== MATERIAL PROVIDED ==
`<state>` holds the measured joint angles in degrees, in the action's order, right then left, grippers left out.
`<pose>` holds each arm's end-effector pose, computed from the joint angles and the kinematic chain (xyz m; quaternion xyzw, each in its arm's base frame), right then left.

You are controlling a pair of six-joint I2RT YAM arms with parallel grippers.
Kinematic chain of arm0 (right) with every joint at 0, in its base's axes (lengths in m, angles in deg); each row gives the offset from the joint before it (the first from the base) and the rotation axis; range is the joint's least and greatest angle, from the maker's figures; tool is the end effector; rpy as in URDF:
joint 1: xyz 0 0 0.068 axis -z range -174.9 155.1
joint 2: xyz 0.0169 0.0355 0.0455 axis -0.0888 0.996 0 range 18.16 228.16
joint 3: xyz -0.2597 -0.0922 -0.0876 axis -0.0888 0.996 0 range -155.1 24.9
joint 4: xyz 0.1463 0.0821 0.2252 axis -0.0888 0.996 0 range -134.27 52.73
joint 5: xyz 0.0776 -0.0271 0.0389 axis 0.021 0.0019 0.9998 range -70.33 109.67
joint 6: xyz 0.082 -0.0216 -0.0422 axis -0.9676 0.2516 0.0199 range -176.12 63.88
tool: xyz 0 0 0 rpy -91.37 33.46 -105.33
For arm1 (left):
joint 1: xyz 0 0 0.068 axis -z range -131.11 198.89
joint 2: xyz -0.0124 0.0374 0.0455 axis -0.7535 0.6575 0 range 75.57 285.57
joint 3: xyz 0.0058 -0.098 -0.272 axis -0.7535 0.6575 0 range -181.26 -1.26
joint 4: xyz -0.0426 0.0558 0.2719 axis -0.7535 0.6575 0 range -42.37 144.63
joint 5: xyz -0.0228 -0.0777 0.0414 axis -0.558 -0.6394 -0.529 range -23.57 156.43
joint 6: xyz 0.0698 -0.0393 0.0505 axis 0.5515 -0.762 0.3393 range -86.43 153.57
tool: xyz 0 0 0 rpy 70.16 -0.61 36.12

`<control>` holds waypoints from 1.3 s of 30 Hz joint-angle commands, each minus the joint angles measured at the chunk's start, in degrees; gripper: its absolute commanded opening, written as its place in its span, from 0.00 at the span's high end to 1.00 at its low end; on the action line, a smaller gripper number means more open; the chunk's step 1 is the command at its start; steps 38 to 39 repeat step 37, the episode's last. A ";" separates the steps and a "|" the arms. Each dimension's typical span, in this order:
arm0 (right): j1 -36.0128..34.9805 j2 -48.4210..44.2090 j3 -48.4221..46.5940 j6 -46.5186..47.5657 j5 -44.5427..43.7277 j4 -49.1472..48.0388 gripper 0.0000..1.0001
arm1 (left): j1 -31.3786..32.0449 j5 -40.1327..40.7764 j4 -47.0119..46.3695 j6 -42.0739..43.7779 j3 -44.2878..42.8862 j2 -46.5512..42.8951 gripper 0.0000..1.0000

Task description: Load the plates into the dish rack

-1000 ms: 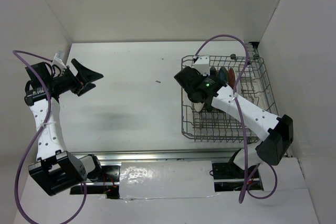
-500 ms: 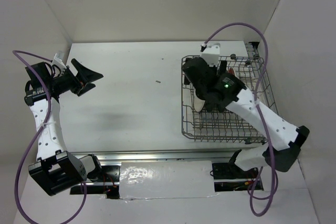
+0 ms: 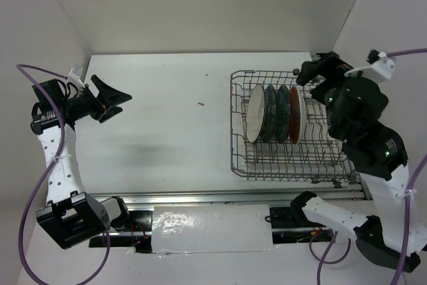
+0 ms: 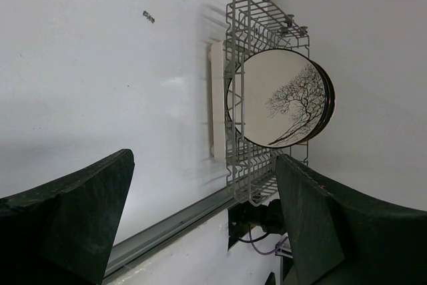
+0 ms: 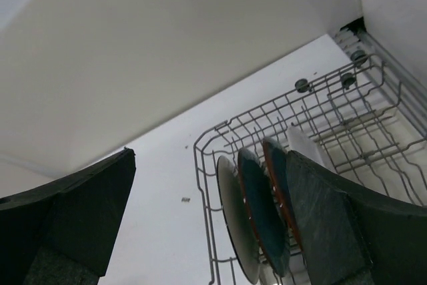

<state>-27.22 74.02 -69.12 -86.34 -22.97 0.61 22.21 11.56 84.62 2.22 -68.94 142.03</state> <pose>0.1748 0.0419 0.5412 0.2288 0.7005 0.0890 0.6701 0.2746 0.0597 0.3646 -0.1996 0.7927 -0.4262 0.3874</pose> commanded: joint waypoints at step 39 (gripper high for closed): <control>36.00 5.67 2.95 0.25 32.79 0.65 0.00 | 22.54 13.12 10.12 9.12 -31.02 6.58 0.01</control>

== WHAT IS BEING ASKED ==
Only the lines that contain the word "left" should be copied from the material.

== RESULT FOR THIS TASK ==
`<state>` holds the measured joint angles in degrees, in the action's order, right then left, grippers left out.
`<pose>` holds each arm's end-effector pose, computed from the joint angles and the kinematic chain (xyz m; quaternion xyzw, each in its arm's base frame), right then left.
For arm1 (left):
arm1 (left): j1 -31.3786..32.0449 j5 -40.1327..40.7764 j4 -47.0119..46.3695 j6 -42.0739..43.7779 j3 -44.2878..42.8862 j2 -46.5512..42.8951 gripper 0.0000..1.0000

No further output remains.